# Artistically challenged......



## FarmallH (Dec 11, 2011)

Put a free float on ar but still wanted to be able to use the standard sights..... Looks bad, not cool bad but ugly bad..... It should be function over form but, it looks bad lol... Any ideas on fixing it?









ignore the sling.....


----------



## sneakygroundbuzzard (Nov 1, 2012)

well i for one never liked the looks of the stock sites

i would get rid of both and put on a high quality red dot

in my opinion they are much better than steel sites

better in low lite,faster target acquisition ,and they look cooler too


----------



## sneakygroundbuzzard (Nov 1, 2012)

oh dont get me wrong with what i stated

i am quit a good shot with iron sights

but i dont think he will be going into battle with that rifle anytime soon

and as a guy who grew up going through cub scouts and boy scouts

i believe in always being prepared

thats why any of my guns that have battery powered optics on them,always have an extra battery with it

my batteries get changed out quit regularly too,every spring i replace the one in the optic and the spare

i still enjoy the occasional outing to the range and shoot with just iron sights

but i dont go hunting with them,even my 835 ulti mag turkey slayer has had the iron beads ripped off and fiber optic sights installed on it

low light and iron sights and older eyes,just not a good combo

besides lets face it, the iron sights on that style of rifle were just plain butt ugly from day one


----------



## texaspredatorhunter (Aug 14, 2014)

Level the front sight post across the shoulders at 500 and squeeze bet you hit center mass all day everyday.
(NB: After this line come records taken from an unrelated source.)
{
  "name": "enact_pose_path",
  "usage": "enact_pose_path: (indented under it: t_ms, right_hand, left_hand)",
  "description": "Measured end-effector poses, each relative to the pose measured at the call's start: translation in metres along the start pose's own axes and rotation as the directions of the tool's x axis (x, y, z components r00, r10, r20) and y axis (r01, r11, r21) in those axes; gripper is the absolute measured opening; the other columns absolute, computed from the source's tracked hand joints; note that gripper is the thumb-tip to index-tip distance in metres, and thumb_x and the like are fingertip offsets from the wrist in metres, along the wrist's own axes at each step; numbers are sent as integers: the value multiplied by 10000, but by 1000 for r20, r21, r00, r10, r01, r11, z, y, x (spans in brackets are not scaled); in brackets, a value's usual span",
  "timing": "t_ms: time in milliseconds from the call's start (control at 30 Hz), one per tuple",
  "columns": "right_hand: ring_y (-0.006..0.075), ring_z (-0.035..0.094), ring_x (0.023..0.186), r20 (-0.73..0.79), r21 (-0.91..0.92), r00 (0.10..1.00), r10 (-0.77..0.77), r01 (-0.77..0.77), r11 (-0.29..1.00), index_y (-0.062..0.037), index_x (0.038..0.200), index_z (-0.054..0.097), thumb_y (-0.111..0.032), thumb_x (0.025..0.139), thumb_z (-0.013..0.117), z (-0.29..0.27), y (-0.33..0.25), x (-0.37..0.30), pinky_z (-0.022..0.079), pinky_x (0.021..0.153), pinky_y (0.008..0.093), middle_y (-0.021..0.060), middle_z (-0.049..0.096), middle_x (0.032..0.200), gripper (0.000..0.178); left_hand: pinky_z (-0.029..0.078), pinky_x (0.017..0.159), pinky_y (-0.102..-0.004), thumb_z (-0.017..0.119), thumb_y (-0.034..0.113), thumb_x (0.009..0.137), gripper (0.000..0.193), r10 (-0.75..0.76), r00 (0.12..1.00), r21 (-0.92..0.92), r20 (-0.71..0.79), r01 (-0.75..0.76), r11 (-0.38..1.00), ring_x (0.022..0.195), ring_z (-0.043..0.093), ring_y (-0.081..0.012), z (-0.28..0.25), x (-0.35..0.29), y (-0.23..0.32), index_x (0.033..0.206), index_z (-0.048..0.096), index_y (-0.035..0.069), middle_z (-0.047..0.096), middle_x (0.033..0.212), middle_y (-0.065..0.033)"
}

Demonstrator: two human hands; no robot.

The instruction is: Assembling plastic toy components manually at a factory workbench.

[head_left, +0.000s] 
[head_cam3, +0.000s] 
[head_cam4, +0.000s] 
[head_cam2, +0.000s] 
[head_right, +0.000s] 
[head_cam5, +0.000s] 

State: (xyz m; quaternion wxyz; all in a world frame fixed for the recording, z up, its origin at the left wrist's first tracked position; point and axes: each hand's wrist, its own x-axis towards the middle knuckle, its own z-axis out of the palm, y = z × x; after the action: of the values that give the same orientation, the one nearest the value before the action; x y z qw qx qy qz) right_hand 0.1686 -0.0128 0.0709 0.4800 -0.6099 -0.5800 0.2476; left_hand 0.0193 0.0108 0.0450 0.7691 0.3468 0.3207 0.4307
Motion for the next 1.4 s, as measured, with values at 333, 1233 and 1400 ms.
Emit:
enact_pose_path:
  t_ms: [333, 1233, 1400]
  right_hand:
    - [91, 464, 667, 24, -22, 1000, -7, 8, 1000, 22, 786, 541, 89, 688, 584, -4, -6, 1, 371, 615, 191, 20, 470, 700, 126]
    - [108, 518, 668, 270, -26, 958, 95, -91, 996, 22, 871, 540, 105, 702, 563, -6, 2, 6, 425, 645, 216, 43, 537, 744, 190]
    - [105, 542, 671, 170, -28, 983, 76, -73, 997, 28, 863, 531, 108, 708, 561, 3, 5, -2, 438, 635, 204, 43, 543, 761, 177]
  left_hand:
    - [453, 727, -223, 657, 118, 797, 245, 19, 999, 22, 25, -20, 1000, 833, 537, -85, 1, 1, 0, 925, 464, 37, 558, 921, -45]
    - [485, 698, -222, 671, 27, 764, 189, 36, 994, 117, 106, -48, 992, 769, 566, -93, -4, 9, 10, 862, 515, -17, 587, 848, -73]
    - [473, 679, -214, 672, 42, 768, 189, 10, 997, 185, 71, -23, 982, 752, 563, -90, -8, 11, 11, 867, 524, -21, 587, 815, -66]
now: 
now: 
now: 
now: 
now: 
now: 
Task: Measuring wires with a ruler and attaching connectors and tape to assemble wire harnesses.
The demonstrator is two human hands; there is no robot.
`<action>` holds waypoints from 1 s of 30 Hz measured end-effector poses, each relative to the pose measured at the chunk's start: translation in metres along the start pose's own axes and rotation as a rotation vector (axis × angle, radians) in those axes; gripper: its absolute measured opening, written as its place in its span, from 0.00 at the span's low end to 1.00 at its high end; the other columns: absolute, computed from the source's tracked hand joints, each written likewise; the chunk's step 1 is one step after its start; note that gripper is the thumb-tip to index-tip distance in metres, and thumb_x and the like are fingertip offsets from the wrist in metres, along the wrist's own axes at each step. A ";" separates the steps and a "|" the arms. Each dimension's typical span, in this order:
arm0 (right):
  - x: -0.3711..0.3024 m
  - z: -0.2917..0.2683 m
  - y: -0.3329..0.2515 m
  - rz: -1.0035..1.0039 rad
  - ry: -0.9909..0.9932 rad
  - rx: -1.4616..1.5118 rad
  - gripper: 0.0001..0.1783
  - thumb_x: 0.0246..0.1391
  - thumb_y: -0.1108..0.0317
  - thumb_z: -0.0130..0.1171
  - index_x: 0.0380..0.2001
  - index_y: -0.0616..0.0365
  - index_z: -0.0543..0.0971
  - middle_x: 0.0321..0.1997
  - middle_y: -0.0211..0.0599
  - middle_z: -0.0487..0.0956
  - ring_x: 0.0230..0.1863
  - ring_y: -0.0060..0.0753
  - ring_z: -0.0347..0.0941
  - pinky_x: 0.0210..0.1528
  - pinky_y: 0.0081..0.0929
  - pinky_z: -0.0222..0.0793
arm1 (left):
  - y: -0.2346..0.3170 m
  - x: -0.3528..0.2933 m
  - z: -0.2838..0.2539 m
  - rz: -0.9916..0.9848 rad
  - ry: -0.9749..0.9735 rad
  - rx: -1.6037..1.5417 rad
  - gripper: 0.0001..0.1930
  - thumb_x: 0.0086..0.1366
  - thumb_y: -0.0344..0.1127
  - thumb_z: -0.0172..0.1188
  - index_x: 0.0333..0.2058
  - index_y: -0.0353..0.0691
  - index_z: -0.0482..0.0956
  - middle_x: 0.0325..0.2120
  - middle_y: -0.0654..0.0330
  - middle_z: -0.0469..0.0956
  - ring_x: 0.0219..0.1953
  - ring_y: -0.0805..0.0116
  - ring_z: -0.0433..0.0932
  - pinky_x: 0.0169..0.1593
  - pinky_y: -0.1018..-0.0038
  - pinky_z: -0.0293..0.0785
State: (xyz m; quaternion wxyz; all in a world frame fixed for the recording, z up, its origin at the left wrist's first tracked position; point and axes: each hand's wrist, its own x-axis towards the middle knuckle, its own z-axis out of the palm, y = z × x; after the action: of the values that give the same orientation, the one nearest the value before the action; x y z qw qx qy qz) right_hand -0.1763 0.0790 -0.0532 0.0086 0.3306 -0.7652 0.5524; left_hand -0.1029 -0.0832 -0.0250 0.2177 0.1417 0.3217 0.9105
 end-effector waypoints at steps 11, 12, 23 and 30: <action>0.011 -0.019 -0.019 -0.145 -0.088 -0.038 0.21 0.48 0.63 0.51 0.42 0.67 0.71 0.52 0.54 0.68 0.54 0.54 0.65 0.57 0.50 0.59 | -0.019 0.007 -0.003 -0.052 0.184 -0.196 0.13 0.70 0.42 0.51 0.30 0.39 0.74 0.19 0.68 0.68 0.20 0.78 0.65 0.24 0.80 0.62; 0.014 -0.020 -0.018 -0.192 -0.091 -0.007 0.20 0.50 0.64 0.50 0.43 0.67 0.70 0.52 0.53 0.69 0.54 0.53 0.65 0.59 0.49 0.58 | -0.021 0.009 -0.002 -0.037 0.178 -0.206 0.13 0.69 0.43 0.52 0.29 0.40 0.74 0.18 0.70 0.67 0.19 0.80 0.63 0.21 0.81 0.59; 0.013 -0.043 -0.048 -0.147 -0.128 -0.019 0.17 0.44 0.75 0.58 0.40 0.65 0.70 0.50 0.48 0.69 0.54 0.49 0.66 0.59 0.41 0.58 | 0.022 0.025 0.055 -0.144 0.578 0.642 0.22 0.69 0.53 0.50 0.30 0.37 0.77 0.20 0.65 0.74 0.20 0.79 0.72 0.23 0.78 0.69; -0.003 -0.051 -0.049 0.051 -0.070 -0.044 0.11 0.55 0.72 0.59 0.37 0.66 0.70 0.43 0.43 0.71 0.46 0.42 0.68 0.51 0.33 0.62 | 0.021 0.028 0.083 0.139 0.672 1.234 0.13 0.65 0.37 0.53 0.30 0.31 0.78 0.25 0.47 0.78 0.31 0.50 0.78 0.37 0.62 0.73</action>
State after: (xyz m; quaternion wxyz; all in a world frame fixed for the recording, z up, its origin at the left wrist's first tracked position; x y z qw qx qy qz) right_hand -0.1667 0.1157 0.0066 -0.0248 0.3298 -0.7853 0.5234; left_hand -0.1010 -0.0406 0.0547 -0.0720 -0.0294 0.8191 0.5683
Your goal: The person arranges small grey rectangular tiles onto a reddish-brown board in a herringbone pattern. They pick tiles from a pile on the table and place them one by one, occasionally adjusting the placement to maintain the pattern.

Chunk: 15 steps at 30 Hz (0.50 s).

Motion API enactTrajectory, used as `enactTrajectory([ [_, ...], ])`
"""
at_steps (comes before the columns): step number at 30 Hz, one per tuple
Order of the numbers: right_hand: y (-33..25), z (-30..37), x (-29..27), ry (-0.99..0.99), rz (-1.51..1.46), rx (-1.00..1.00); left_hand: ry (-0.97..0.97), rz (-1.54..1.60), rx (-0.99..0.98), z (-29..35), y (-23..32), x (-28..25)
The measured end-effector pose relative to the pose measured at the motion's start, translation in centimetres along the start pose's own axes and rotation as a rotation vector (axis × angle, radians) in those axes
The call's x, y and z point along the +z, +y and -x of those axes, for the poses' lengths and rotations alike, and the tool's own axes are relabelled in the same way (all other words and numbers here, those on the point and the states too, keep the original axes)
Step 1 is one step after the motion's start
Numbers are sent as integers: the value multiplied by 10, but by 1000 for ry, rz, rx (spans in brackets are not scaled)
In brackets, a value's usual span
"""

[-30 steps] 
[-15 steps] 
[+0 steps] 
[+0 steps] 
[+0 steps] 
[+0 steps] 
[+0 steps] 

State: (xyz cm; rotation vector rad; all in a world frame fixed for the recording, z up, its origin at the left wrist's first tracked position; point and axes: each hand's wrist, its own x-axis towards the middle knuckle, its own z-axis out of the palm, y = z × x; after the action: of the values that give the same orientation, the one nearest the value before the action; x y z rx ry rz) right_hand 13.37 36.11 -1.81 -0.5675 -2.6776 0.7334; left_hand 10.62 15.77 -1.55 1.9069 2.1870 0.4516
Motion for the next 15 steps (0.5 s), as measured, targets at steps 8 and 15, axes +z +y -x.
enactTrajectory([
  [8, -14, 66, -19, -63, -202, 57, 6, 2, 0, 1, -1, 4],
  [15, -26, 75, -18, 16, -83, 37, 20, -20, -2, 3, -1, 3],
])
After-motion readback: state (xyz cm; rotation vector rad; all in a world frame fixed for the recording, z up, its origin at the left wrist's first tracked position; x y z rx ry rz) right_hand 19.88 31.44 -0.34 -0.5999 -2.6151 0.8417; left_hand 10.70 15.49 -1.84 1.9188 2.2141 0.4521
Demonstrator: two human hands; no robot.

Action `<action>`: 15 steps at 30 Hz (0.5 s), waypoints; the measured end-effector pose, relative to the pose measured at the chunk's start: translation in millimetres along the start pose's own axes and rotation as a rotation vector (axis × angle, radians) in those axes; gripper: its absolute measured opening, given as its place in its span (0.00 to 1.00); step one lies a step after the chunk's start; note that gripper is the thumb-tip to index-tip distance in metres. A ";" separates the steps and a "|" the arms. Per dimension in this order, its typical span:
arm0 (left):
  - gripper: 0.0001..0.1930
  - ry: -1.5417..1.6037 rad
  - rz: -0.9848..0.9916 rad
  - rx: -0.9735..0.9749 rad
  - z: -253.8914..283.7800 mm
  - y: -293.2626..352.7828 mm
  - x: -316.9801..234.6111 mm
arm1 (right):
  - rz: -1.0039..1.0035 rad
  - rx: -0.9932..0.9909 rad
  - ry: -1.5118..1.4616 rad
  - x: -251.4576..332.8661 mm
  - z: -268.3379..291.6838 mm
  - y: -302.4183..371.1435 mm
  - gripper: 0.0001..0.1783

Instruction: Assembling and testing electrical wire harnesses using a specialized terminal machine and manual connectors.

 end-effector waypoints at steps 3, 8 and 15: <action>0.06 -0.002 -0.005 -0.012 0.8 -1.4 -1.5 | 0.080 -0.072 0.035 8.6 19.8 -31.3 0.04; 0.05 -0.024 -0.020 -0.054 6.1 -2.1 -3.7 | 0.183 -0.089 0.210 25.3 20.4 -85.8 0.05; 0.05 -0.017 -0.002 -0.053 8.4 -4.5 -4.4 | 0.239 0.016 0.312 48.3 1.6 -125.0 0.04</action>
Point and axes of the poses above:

Effective yes...ugly....without a doubt!


----------



## texaspredatorhunter (Aug 14, 2014)

Just an fyi- last I heard they do not teach iron sights anymore in the military. Been too long for me I know the rifle range went to ACOGs in 2007


----------



## Jonbnks (Jan 21, 2012)

Add camo to anything, instantly makes it better. Well usually. Your best bet is to buy several types of different ammo and see how well you can really make it shoot. Funny how a rifle will grow on you when it starts to shoot well.


----------



## sneakygroundbuzzard (Nov 1, 2012)

evil black is to pretty to hide with camo


----------